Libre-échange et démocratie directe


On se souvient des résistances belges en 2016 lors de la ratification du traité de libre-échange entre le Canada et l’Union européenne (Ceta), incarnées par Paul Magnette, alors ministre-président socialiste de la Wallonie.

En cause, le nivellement par le bas des standards de protection sociale et environnementale, de même que les compétences d’arbitrage conférées à des instances non étatiques; les opposants invoquaient également une contradiction avec l’Accord de Paris sur le climat.

La Suisse aura aussi droit prochainement à ses débats passionnés en la matière: l’accord de libre-échange avec l’Indonésie a été soumis aux Chambres pour ratification; le traité de libre-échange avec le Mercosur (Marché commun du Sud, en espagnol Mercado Común del Sur, regroupant l’Argentine, le Brésil, l’Uruguay, le Paraguay et le Venezuela) suivra prochainement.

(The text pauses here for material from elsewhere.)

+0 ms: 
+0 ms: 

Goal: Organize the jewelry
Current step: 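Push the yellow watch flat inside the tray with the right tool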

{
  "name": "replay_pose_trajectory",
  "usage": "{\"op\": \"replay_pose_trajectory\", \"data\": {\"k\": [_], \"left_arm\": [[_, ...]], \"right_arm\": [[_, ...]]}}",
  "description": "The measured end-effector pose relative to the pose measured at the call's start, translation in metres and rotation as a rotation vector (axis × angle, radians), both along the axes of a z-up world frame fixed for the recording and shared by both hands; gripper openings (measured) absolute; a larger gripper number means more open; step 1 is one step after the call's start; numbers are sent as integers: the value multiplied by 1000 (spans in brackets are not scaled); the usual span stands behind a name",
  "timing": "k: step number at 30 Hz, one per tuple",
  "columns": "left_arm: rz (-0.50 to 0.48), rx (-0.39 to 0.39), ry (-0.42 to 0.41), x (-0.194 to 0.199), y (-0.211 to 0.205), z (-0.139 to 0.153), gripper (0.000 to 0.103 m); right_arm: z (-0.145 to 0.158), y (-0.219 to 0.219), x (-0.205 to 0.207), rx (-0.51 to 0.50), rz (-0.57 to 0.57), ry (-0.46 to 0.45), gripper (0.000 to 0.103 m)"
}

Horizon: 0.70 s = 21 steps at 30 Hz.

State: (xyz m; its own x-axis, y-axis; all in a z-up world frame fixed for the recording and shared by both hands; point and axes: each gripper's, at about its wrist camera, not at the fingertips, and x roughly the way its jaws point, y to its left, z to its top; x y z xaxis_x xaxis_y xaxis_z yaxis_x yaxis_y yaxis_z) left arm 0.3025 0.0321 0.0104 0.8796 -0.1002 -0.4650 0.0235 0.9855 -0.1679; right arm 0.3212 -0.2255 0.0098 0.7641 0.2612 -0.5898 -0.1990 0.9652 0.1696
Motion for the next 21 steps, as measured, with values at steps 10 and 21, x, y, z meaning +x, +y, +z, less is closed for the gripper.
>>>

Ces accords portent entre autres sur la politique agricole. Inutile de dire que la suppression des barrières douanières pour certains produits emblématiques de l’agrobusiness nuisibles au climat et à la biodiversité (huile de palme en Indonésie, soja au Brésil) provoque une levée de boucliers dans certains milieux agricoles et dans les organisations environnementales. Il faut dire que les feux et la déforestation en Amazonie, quelles qu’en soient l’ampleur et les causes, forcément multiples, sont particulièrement inquiétants vu le rôle joué par cet écosystème dans les équilibres biologiques planétaires.

Le précédent chinois

Les arrêtés de ratification soumis aux Chambres pour ces deux traités seront-ils soumis au référendum facultatif? Voilà la question que beaucoup se posent à l’heure de préparer les débats parlementaires. Et la messe n’est pas encore dite, car l’incertitude juridique semble être à la hauteur de l’enjeu politique.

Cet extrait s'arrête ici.